21. The fourth test which has been laid down by this Court to judge the reasonableness of a restriction is to examine the nature and extent, the purport and content of the right, nature of the evil sought to be remedied by the statute, the ratio of harm caused to the citizen and the benefit to be conferred on the person or the community for whose benefit the legislation is passed, urgency of the evil and necessity to rectify the same. In short, a just balance has to be struck between the restriction imposed and the social control envisaged by Clause (6) of Article 19. In the case of Narendra Kumar and Ors. v. The Union of India and Ors. : [1960]2SCR375 this Court observed as follows;

In applying the test of reasonableness, the Court has to consider the question in the background of the facts and circumstances under which order was made, taking into account the nature of the evil that was sought to be remedied by such law, the ratio of the harm caused to individual citizens by the proposed remedy, to the beneficial effect reasonably expected to result to the general public. It will also be necessary to consider in that connection whether the restraint caused by the law is more than was necessary in the interests of the general public.

22. In the case of Bachan Singh and Ors. v. State of Punjab and Ors. [1971] 1 S.C.C. 713 at 718 this Court observed as follows :

The Court has in no uncertain terms laid down the test for ascertaining reasonableness of the restriction on the rights guaranteed under Article 19 to be determined by a reference to the nature of the right said to have been infringed, the purpose of the restrictions sought to be imposed, the urgency of the evil and the necessity to rectify or remedy it all of which has to be balanced with the Social Welfare or Social purpose sought to be achieved. The right of the individual has therefore to be sublimated to the larger interest of the general public.

23. The fifth test formulated by this Court is that there must be a direct and proximate nexus or a reasonable connection between the restriction imposed and the object which is sought to be achieved. In other words, the Court has to see whether by virtue of the restriction imposed on the right of the citizen the object of the statute is really full filled or frustrated. If there is a direct nexus between the restriction and the object of the Act then a strong presumption in favour of the constitutionality of the Act will naturally arise. In the case of K. K. Kochuni and Ors. v. State of Madras and Ors. (supra) this Court observed as follows :

But the restrictions sought to be imposed shall not be arbitrary, but must have reasonable relation to the object sought to be achieved and shall be in the interests of the general public.

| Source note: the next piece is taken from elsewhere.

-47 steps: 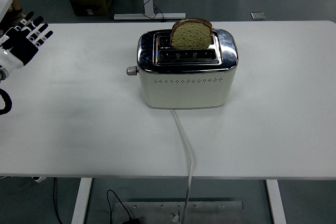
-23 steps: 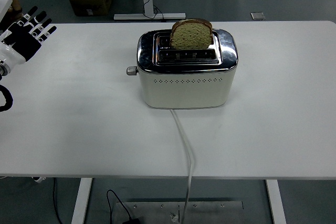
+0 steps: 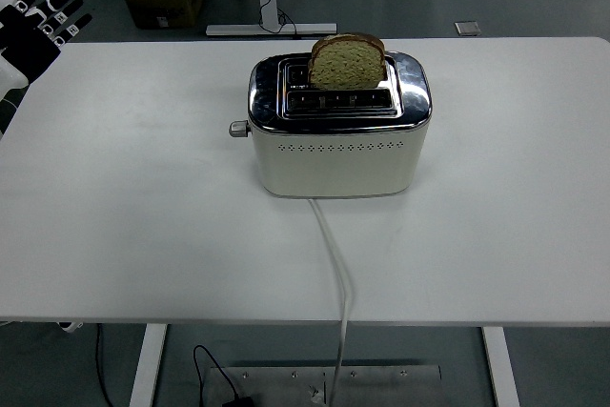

24. Same view was taken by this Court in the case of O.K. Ghosh and Anr. v. E.X. Joseph [1963] Supp. 1 S.C.R. 789 at 705 where Gajendragadkar, J. speaking for the Court observed as follows :

A restriction can be said to be in the interests of public order only if the connection between the restriction and the public order is proximate and direct. Indirect or farfetched or unreal connection between the restriction and public order would not fall within the purview of the expression 'in the interests of public order'.

25. Another test of reasonableness of restrictions is the prevailing social values whose needs are satisfied by restrictions meant to protect social welfare. In the case of The State of Uttar Pradesh v. Kaushaliya and Ors. : [1964]4SCR1002 this Court while relying on one of its earlier decisions in the case of State of Madras v. V.G. Row (supra) observed as follows :-

The reasonableness of a restriction depends upon the values of life in a society, the circumstances obtaining; at a particular point of time when the restriction is imposed, the decree and the urgency of the evil sought to be controlled and similar others.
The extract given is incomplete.